▶ [What is needed] Would you please reproduce all the entries exactly, leaving the pictures out?

Stored items from a collection
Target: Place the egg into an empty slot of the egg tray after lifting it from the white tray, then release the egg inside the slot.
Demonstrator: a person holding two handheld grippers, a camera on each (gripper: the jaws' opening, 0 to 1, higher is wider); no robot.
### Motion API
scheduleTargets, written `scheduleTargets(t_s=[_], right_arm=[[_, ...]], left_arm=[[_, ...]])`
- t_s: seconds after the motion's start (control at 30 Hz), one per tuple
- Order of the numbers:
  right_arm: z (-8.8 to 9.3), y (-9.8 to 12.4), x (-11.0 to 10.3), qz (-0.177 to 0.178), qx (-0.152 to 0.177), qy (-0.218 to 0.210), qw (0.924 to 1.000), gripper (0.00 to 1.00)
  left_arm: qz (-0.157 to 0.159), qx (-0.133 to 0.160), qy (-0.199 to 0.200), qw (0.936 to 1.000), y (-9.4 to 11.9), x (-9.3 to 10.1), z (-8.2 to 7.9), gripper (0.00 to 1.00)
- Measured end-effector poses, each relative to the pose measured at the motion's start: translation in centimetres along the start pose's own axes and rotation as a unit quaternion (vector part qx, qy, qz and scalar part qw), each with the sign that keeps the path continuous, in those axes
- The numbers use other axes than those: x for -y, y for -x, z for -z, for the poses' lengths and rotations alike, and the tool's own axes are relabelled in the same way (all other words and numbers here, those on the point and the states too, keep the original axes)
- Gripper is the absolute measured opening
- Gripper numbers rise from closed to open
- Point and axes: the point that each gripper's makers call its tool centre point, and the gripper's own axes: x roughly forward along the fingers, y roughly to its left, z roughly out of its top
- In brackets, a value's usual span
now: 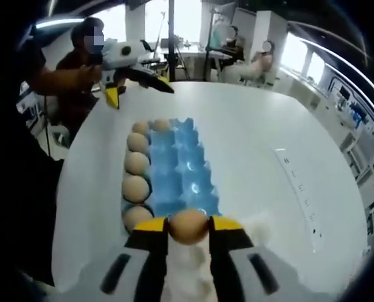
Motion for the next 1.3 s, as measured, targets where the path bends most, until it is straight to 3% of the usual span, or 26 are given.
scheduleTargets(t_s=[1.3], right_arm=[[-5.2,-4.4,-2.6,-0.059,0.022,0.049,0.9968,0.25]], left_arm=[[-0.001,0.0,0.004,1.0,0.2,-0.4,0.3,0.75]])
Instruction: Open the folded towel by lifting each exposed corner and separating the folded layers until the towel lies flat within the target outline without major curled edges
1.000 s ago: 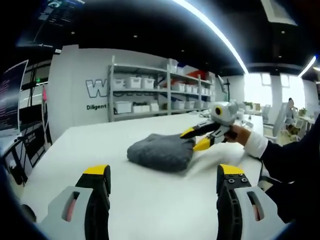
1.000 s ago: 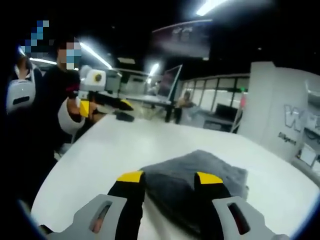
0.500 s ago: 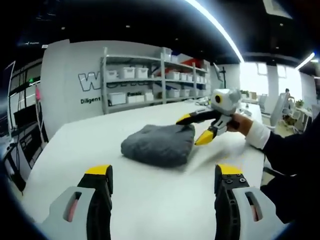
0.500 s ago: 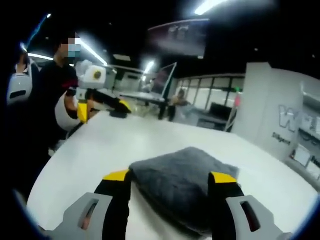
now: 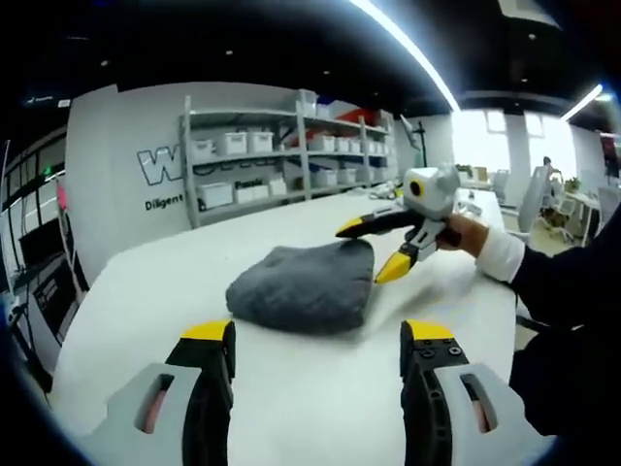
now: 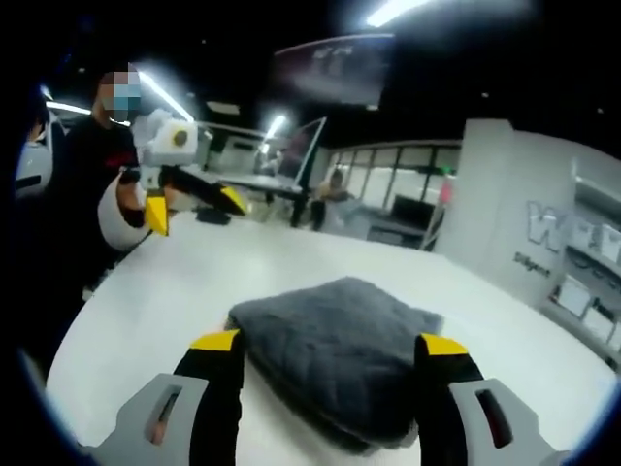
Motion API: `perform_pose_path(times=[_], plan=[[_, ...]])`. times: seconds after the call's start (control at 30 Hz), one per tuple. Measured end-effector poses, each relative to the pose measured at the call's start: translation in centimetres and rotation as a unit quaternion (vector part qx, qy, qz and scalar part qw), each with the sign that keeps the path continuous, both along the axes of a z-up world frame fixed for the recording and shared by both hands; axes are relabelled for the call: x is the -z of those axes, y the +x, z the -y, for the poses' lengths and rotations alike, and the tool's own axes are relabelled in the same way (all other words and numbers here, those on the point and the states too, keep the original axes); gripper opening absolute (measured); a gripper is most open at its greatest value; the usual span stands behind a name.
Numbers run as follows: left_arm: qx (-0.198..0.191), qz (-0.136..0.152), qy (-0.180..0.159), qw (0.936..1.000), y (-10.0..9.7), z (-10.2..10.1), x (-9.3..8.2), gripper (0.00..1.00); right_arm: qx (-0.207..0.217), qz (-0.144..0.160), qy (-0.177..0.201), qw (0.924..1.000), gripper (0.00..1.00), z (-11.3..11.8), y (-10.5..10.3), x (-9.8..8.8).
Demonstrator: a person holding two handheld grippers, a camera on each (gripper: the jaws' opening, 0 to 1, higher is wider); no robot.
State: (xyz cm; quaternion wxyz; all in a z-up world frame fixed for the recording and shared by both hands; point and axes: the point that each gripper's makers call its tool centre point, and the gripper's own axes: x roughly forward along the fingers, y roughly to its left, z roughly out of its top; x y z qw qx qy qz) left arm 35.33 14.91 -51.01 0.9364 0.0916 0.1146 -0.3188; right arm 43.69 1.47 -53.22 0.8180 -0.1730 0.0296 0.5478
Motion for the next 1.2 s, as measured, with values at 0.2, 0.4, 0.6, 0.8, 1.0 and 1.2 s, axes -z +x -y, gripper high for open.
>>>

▶ [Reply to the exercise]
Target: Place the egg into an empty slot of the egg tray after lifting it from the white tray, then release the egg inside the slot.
Demonstrator: a person holding two handheld grippers, a camera on each (gripper: the jaws' opening, 0 to 1, higher is wider); no robot.
### Motion API
scheduleTargets, written `scheduleTargets(t_s=[_], right_arm=[[_, ...]], left_arm=[[_, ...]])`
- t_s: seconds after the motion's start (control at 30 Hz), one per tuple
- Order of the numbers:
  right_arm: z (-8.8 to 9.3), y (-9.8 to 12.4), x (-11.0 to 10.3), qz (-0.177 to 0.178), qx (-0.152 to 0.177), qy (-0.218 to 0.210), qw (0.924 to 1.000), gripper (0.00 to 1.00)
  left_arm: qz (-0.157 to 0.159), qx (-0.133 to 0.160), qy (-0.199 to 0.200), qw (0.936 to 1.000), y (-9.4 to 11.9), x (-9.3 to 10.1), z (-8.2 to 7.9), gripper (0.00 to 1.00)
- Measured end-effector poses, each relative to the pose measured at the motion's start: translation in centimetres along the start pose's own axes and rotation as a unit quaternion (vector part qx, qy, qz and scalar part qw), each with the sign that keeps the path continuous, in those axes
- The numbers use other axes than those: x for -y, y for -x, z for -z, for the poses' lengths and rotations alike, and the tool's own axes are relabelled in the same way (all other words and numbers here, those on the point and the states too, keep the original axes)
- Gripper is the absolute measured opening
- Gripper numbers rise from closed to open
- Point and axes: the point that each gripper's makers call its tool centre point, and the gripper's own axes: x roughly forward along the fingers, y roughly to its left, z roughly out of its top
- In brackets, a value's usual span
now: 
Motion for the next 1.3 s, as measured, targets where the path bends most, until it is straight to 3% of the usual span, or 26 are given.
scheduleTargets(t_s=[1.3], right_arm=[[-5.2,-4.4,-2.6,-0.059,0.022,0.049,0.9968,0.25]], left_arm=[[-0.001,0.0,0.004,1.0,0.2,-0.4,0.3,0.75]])
Instruction: Open the folded towel by lifting each exposed corner and separating the folded layers until the towel lies flat within the target outline without major curled edges
1.000 s ago: 
1.000 s ago: 
0.500 s ago: 
0.500 s ago: 
now: 
now: 
Motion API: `perform_pose_path(times=[_], plan=[[_, ...]])`. times: seconds after the call's start (control at 30 Hz), one per tuple. Measured end-effector poses, each relative to the pose measured at the call's start: translation in centimetres and rotation as a unit quaternion (vector part qx, qy, qz and scalar part qw), each with the sign that keeps the path continuous, both along the axes of a z-up world frame fixed for the recording and shared by both hands; axes are relabelled for the call: x is the -z of those axes, y the +x, z the -y, for the poses' lengths and rotations alike, and the tool's own axes are relabelled in the same way (all other words and numbers here, those on the point and the states too, keep the original axes); gripper opening absolute (measured); a gripper is most open at its greatest value; the usual span stands behind a name.
Numbers run as follows: left_arm: qx (-0.198..0.191), qz (-0.136..0.152), qy (-0.180..0.159), qw (0.936..1.000), y (-10.0..9.7), z (-10.2..10.1), x (-9.3..8.2), gripper (0.00..1.00); right_arm: qx (-0.207..0.217), qz (-0.144..0.160), qy (-0.177..0.201), qw (0.924..1.000), gripper (0.00..1.00), z (-11.3..11.8), y (-10.5..10.3), x (-9.8..8.8).
Demonstrator: a person holding two handheld grippers, a camera on each (gripper: the jaws' opening, 0 to 1, higher is wider); no robot.
State: (xyz cm; quaternion wxyz; all in a z-up world frame fixed for the recording and shared by both hands; point and axes: the point that each gripper's makers call its tool centre point, and the gripper's own axes: x roughly forward along the fingers, y roughly to its left, z roughly out of its top; x y z qw qx qy qz) left arm 35.33 14.91 -51.01 0.9364 0.0916 0.1146 -0.3188; right arm 43.69 1.47 -53.22 0.8180 -0.1730 0.0296 0.5478
Motion for the next 1.2 s, as measured, with values at 0.2, 0.4, 0.6, 0.8, 1.0 and 1.2 s, axes -z +x -y, gripper high for open.
>>>

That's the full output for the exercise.